THE TASK - Please copy every line of the material exactly.

EXERCISE MATERIAL -
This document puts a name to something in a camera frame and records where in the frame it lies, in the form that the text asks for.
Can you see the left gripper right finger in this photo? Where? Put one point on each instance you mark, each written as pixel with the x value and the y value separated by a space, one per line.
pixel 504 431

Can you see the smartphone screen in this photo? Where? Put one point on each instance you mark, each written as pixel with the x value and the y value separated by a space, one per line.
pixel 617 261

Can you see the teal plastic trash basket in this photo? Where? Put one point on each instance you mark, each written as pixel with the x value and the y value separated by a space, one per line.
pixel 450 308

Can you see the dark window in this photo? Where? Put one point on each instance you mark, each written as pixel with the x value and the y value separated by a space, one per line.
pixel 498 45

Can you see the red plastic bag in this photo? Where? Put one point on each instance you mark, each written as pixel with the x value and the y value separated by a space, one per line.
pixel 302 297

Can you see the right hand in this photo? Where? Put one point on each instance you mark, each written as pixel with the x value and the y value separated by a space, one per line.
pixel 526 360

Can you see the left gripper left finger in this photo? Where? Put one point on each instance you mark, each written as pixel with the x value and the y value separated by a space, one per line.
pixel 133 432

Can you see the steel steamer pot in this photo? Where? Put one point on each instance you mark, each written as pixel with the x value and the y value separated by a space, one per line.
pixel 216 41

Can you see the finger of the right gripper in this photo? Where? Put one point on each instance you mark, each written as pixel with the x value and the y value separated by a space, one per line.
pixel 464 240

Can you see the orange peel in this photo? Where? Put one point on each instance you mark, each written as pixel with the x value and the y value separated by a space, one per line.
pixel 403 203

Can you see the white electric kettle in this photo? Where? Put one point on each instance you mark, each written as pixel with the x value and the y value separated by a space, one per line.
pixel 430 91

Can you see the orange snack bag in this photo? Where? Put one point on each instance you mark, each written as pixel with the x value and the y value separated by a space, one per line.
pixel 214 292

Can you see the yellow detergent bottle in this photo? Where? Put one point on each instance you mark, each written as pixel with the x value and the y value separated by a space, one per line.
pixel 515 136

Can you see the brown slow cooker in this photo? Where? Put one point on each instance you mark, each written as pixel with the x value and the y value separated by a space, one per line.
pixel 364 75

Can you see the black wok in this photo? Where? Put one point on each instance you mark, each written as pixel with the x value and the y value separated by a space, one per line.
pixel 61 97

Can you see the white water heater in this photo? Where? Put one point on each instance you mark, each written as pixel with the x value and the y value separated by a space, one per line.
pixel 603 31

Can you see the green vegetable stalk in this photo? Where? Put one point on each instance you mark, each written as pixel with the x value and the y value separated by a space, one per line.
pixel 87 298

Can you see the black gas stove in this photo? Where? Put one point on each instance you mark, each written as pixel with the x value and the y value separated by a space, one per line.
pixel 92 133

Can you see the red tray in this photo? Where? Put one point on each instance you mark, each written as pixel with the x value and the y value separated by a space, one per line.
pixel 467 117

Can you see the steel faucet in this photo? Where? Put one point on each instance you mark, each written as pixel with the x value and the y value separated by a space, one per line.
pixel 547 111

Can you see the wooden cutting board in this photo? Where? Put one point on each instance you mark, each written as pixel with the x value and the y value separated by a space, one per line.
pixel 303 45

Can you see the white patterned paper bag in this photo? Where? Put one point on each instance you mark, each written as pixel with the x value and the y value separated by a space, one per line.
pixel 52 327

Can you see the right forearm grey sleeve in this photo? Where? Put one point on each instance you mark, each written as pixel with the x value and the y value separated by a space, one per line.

ANSWER BOX -
This document puts a name to something in a camera frame and records where in the frame it lies, in the form that the text asks for.
Can you see the left gripper right finger in this photo? Where? Put one point on each instance you mark, each written as pixel with the x value and the y value separated by a space, one per line.
pixel 504 431

Can you see the smartphone screen in this photo? Where? Put one point on each instance you mark, each written as pixel with the x value and the y value separated by a space, one per line.
pixel 617 261

Can you see the teal plastic trash basket in this photo? Where? Put one point on each instance you mark, each written as pixel with the x value and the y value separated by a space, one per line.
pixel 450 308

Can you see the dark window in this photo? Where? Put one point on each instance you mark, each written as pixel with the x value and the y value separated by a space, one per line.
pixel 498 45

Can you see the red plastic bag in this photo? Where? Put one point on each instance you mark, each written as pixel with the x value and the y value separated by a space, one per line.
pixel 302 297

Can you see the right hand in this photo? Where? Put one point on each instance you mark, each written as pixel with the x value and the y value separated by a space, one per line.
pixel 526 360

Can you see the left gripper left finger in this photo? Where? Put one point on each instance you mark, each written as pixel with the x value and the y value separated by a space, one per line.
pixel 133 432

Can you see the steel steamer pot in this photo? Where? Put one point on each instance you mark, each written as pixel with the x value and the y value separated by a space, one per line.
pixel 216 41

Can you see the finger of the right gripper in this photo? Where? Put one point on each instance you mark, each written as pixel with the x value and the y value separated by a space, one per line.
pixel 464 240

Can you see the orange peel in this photo? Where? Put one point on each instance you mark, each written as pixel with the x value and the y value separated by a space, one per line.
pixel 403 203

Can you see the white electric kettle in this photo? Where? Put one point on each instance you mark, each written as pixel with the x value and the y value separated by a space, one per line.
pixel 430 91

Can you see the orange snack bag in this photo? Where? Put one point on each instance you mark, each written as pixel with the x value and the y value separated by a space, one per line.
pixel 214 292

Can you see the yellow detergent bottle in this photo? Where? Put one point on each instance you mark, each written as pixel with the x value and the y value separated by a space, one per line.
pixel 515 136

Can you see the brown slow cooker in this photo? Where? Put one point on each instance you mark, each written as pixel with the x value and the y value separated by a space, one per line.
pixel 364 75

Can you see the black wok in this photo? Where? Put one point on each instance you mark, each written as pixel with the x value and the y value separated by a space, one per line.
pixel 61 97

Can you see the white water heater in this photo? Where? Put one point on each instance you mark, each written as pixel with the x value and the y value separated by a space, one per line.
pixel 603 31

Can you see the green vegetable stalk in this photo? Where? Put one point on each instance you mark, each written as pixel with the x value and the y value separated by a space, one per line.
pixel 87 298

Can you see the black gas stove in this photo? Where? Put one point on each instance you mark, each written as pixel with the x value and the y value separated by a space, one per line.
pixel 92 133

Can you see the red tray in this photo? Where? Put one point on each instance you mark, each written as pixel with the x value and the y value separated by a space, one per line.
pixel 467 117

Can you see the steel faucet in this photo? Where? Put one point on each instance you mark, each written as pixel with the x value and the y value separated by a space, one per line.
pixel 547 111

Can you see the wooden cutting board in this photo? Where? Put one point on each instance you mark, each written as pixel with the x value and the y value separated by a space, one per line.
pixel 303 45

Can you see the white patterned paper bag in this photo? Where? Put one point on each instance you mark, each written as pixel with the x value and the y value separated by a space, one per line.
pixel 52 327

Can you see the right forearm grey sleeve in this photo? Where? Put one point on each instance you mark, each written as pixel with the x value and the y value separated by a space, one per line.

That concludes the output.